Em contrapartida, a obra de Borromini apresenta-se como um técnica atormentada e insegura,


“Borromini tem um caráter áspero, intransigente, violento”(ARGAN,1968.p.301). Ao contrário
do que foi abordado ate o momento, procura uma redução do espaço acarretada por sua recusa
de mundo. A igreja de San Carlo alle Quattro Fontane e seus múltiplos pontos de vista
combinados á uma icônica fachada ondulada sem precedentes na história , são uma maneira
autentica de moldar o espaço- um esforço para além de expandi-lo ou delimita-lo- .A redução
do espaço é conferida na obra por um impulso ascendente em toda a composição, reiterado
pela estátua do santo San Carlo Borromeno, possui um olhar dirigido ao céu, combinado á
colunata assimétrica e disforme do pórtico. Além do mais, Borromini faz uso da planta elíptica,
entretanto, ao contrário do que é observado na Igreja Sant’ Andrea, há um efeito de contração
propiciado pela constituição geométrica da forma elíptica com o eixo maior no sentido do
comprimento.

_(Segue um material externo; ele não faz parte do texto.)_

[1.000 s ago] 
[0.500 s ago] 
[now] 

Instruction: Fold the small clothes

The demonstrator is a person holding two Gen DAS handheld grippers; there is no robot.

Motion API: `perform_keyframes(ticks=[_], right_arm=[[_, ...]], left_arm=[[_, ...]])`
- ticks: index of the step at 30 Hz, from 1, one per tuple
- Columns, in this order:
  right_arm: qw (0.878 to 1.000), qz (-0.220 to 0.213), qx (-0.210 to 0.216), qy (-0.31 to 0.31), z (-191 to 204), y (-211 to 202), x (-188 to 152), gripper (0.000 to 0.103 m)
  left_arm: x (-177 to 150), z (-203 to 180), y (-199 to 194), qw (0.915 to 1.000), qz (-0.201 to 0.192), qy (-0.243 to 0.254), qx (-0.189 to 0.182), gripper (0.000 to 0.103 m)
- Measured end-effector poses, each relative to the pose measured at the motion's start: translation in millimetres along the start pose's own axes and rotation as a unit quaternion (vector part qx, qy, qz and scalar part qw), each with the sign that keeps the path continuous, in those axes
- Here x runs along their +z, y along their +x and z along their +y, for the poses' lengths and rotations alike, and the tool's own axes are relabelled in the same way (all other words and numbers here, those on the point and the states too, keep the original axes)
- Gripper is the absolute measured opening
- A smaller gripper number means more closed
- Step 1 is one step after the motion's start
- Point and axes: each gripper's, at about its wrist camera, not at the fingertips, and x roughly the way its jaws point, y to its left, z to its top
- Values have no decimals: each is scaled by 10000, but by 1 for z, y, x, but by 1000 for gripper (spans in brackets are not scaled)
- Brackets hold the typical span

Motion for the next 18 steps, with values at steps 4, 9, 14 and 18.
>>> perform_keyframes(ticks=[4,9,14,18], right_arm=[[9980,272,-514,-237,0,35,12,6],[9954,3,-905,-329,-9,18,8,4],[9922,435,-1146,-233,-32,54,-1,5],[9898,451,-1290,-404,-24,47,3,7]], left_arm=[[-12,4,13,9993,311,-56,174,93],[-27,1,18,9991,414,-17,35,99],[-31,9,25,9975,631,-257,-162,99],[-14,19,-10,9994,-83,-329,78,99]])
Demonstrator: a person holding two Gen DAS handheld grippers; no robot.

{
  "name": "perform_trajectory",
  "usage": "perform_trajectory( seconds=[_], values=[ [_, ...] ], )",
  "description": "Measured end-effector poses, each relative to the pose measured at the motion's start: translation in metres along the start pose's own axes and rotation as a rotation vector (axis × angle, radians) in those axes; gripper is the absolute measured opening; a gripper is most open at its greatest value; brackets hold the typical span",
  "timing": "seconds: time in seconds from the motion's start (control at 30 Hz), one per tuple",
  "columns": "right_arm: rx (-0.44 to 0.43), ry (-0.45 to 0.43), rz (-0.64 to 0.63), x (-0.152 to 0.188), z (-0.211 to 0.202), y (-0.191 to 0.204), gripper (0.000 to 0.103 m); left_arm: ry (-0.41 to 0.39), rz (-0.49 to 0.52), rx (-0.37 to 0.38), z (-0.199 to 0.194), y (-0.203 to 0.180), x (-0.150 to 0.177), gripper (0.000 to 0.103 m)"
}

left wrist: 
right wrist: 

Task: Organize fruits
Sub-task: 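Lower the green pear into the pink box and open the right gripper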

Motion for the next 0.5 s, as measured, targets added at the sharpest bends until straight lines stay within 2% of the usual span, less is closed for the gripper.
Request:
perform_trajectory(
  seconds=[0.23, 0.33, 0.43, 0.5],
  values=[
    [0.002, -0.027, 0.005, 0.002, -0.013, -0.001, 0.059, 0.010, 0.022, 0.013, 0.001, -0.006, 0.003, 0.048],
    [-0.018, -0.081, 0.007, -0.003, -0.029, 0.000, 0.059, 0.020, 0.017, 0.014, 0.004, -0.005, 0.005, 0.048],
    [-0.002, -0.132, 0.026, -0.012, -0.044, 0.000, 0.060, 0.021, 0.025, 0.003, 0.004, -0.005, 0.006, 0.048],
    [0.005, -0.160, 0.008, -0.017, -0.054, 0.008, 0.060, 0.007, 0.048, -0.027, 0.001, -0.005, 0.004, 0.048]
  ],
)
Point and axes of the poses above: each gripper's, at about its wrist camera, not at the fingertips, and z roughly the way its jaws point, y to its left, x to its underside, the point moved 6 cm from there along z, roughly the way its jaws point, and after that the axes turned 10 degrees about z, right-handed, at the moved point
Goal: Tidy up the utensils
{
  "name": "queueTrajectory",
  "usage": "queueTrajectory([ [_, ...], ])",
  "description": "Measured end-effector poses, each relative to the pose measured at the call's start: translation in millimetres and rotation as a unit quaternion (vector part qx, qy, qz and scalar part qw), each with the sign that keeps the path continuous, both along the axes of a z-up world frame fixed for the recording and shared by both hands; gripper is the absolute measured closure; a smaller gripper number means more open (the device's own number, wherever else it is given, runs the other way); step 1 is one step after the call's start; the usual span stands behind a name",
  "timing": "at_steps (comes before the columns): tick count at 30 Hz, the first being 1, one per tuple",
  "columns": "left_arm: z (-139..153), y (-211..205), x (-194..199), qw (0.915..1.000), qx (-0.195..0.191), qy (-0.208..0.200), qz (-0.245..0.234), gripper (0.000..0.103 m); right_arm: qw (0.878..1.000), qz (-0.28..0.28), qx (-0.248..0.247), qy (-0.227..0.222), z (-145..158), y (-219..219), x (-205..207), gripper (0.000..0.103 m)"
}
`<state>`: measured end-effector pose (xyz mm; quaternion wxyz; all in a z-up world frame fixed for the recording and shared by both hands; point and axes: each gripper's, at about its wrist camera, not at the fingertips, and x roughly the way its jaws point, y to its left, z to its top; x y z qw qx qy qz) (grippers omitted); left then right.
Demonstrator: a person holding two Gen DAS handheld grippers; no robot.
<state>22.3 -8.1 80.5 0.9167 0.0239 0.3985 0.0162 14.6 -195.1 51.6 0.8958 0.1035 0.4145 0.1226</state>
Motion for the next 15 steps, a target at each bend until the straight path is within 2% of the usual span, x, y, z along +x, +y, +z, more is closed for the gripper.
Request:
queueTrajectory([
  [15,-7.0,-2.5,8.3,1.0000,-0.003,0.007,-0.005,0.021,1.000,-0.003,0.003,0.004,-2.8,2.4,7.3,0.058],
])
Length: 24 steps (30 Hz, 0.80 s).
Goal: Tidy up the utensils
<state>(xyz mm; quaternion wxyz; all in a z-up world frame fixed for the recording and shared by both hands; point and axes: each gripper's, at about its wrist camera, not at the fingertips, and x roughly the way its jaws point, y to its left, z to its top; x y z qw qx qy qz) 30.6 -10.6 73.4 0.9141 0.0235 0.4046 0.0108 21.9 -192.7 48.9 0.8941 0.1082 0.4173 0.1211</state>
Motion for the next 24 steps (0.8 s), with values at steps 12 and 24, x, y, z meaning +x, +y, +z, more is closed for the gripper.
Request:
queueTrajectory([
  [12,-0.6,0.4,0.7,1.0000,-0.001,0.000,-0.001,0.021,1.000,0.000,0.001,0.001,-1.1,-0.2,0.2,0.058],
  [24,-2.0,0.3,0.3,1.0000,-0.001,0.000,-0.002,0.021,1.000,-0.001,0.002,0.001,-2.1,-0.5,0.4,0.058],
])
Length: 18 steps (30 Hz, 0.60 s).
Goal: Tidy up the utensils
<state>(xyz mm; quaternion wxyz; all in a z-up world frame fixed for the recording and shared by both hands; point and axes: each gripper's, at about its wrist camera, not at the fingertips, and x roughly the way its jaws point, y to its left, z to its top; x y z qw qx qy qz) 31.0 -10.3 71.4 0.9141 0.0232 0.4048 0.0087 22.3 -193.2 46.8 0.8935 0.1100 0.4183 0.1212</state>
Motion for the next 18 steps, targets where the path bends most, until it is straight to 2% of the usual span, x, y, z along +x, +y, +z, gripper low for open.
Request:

Assim, a tensão experimental existente na obra de Borromini possui intenções
que ultrapassam o caráter decorativo e do ideal barroco das igrejas de chamar atenção para si:
As dilatações que irrompem a luz de maneira não usual na fachada e moldam a rua, tida como
representação do espaço urbano, e a desproporcionalidade aparente são a expressão material da
alma que, tal qual Michelangelo, invoca a graça divina incerta, a ânsia do devir e do errante
permeiam a técnica e a projeção.

A relação harmoniosa humanista do homem renascentista com a natureza e com o espaço


dialoga com uma compreensão de mundo condicionada por um passado e motivada por um
futuro de desdobramentos de possibilidades, culmina em um ideal motivador de centralidade:
o homem torna a ser ativo capaz de materializar diretamente a vontade divina. Nessa linha de
pensamento, é sabido também que o período Barroco, opondo-se ao triunfo racionalista do
renascimento, orientado pela contrarreforma representada pelo concílio de Trento,
redimensiona os valores religiosos do período clássico :a angústia onírica e contraditória
orquestram a produção artística e a relação do ser com o divino.

Visto ao exposto, ao considerar o fazer arquitetônico como um produto de fatores sociais,


econômicos, científicos e técnicos e, além de produto, ser um elemento em si, com significado
próprio e individual, faz-se necessário o desmembramento de um contexto espacial. A
arquitetura religiosa, exprime a convergência dos ideais máximos de perfeição e angústia em
cada período abordado, por justamente possuir um caráter metafísico preponderante. Assim, a
maneira como a casa de Deus se aloca no espaço é diferenciada em cada época: enquanto no
renascimento a dignificação se dá pela austeridade geométrica baseada em termos simbólicos-
onde o espaço é delimitado ou expandido, á partir de uma noção perspéctica racionalizada e
unitária- no períodos procedentes a expansão se dá, em termos gerais, pela simbiose com o
espaço natural. Essas constatações extrapolam o mérito estético, sendo articulações de uma
cosmovisão característica do ser-no-mundo, em termos contemporâneos heideggerianos.
Bibliografia:
ARGAN, Giulio Carlo. “Clássico Anticlássico”. Tradução de Marcello Serpa. 1.ed. Companhia
das Letras, 1999.

ARGAN, Giulio Carlo. “História da arte italiana: De Giotto a Leonardo” . Tradução de Vilma
deKatinszky.4.ed .São Paulo: Cosac Naify,2003. vol.1

ARGAN, Giulio Carlo. “História da arte italiana: De Giotto a Leonardo”. Tradução de Vilma
deKatinszky.4.ed .São Paulo: Cosac Naify,2003. vol.2

SIGFRIED, Giedion. “Espaço, Tempo e Arquitetura: o desenvolvimento de uma nova tradição”


Tradução de Alvamar Lamparelli. 1.ed. São Paulo: Martins Fontes, 2004.

SUMMERSON, John. “A Linguagem Clássica da Arquitetura”. Tradução de Sylvia Ficher.


5.ed. São Paulo: Martins Fontes, 2009.